▸ DATA BLOCK
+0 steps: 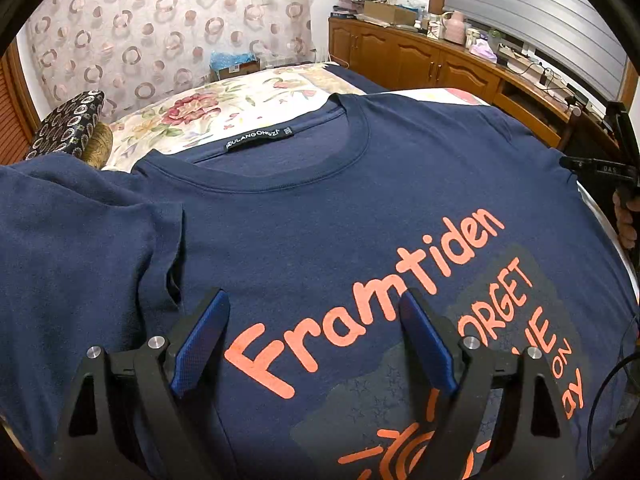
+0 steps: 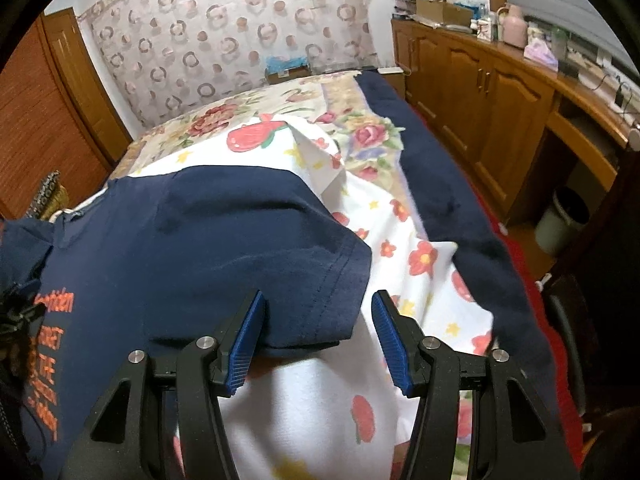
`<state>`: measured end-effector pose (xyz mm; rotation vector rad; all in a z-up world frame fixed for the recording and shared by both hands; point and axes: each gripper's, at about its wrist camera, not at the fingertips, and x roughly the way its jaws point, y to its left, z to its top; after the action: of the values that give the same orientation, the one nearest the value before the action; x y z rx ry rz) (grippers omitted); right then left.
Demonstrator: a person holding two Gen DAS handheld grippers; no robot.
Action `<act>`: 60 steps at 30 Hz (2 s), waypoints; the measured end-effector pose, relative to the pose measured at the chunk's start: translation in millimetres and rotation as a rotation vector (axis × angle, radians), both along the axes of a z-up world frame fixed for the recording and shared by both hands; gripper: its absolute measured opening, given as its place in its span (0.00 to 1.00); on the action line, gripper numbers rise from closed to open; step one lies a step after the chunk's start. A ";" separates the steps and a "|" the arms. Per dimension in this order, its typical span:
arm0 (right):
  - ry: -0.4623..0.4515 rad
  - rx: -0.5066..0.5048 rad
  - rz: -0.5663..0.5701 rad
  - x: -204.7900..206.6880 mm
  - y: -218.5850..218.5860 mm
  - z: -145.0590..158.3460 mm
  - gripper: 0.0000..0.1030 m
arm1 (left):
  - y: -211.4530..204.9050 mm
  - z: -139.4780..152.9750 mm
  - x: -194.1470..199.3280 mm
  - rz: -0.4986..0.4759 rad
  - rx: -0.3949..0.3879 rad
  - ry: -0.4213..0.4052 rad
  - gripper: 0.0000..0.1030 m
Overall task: Fold small clothes
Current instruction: 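Grasp the sleeve with the right tool and fold it toward the collar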
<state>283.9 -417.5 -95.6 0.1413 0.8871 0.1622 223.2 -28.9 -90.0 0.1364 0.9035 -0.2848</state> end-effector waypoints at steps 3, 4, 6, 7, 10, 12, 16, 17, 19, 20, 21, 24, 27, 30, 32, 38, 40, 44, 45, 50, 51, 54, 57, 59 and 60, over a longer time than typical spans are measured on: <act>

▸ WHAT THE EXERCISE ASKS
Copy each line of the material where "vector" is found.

▸ REPLY
`<state>`: measured end-effector pose (xyz mm; rotation vector rad; all in a z-up world frame fixed for the recording and shared by both hands; point and axes: each gripper's, at about its wrist camera, not at the fingertips, and x roughly the way its jaws point, y to its left, z to its top; after the action: of the values that give the same orientation, the one nearest the value before the action; x y z rx ry rz) (grippers omitted); right then left.
Action `<act>`: 60 steps at 30 Hz (2 s), waypoints; the measured end-effector pose, relative to the pose measured at the chunk's start: translation in millimetres and rotation as a rotation vector (axis × angle, radians), both along the axes of a z-up world frame fixed for the recording and shared by both hands; gripper: its absolute measured opening, given as its place in its span (0.00 to 1.00); on the action line, gripper numbers rise from closed to open; step one lies a step after the chunk's start. A ";" separates the steps and a "|" the arms. Per dimension in this order, its typical span:

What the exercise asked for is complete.